TASK GOAL >> Where in the material does the word "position" appear? Copy each line that has it.

DATA BELOW >>
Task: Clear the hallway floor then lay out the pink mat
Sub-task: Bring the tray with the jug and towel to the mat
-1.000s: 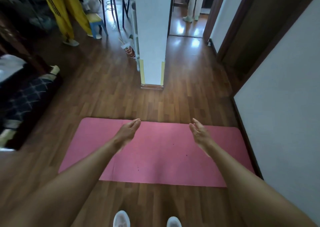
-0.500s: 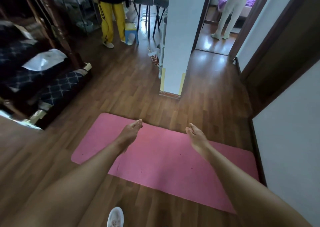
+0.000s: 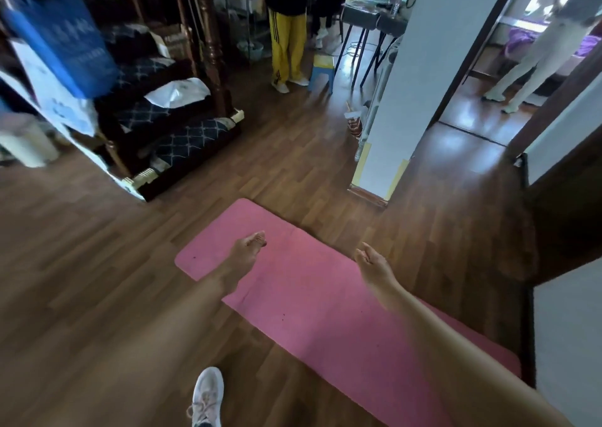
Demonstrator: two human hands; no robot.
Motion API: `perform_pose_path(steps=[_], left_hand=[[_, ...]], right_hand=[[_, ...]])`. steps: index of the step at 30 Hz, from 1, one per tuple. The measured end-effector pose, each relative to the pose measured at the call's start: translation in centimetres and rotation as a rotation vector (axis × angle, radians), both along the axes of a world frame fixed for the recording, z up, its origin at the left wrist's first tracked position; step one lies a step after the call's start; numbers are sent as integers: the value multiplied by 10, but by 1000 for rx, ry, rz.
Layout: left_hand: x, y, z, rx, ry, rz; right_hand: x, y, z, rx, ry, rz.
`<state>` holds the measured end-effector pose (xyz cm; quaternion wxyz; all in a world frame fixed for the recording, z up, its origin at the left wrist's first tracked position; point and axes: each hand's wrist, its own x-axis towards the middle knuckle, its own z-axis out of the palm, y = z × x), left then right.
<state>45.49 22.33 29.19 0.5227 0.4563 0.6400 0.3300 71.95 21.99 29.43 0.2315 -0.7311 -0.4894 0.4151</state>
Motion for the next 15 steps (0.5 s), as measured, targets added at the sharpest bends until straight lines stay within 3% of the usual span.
perform_pose_path(steps=[8, 15], left_hand=[[-84, -12, -2, 1, 50, 226], [-177, -18, 1, -21, -61, 453]], right_hand=[[-92, 28, 9, 25, 26, 213], [-200, 53, 16, 48, 59, 406]])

RESULT FOR THIS EXERCISE >>
Motion API: `perform_pose_path(steps=[_], left_hand=[[_, ...]], right_hand=[[_, ...]])`. steps: index of the step at 30 Hz, from 1, one per tuple. The measured end-effector pose, each relative to the pose measured at the call's start: translation in centimetres and rotation as a rotation vector (axis × angle, radians), both along the axes of a world frame fixed for the recording, z up, its origin at the left wrist's first tracked position; step one lies a step after the call's start; numbers are sent as integers: the value multiplied by 10, but by 1000 for rx, ry, rz.
`<state>` holds the measured end-effector pose (xyz cm; quaternion wxyz; all in a world frame fixed for the recording, z up, its origin at the left wrist's first tracked position; point and axes: each hand's wrist, its own x-axis towards the middle knuckle, its own z-axis out of the palm, y = z × x), left then right.

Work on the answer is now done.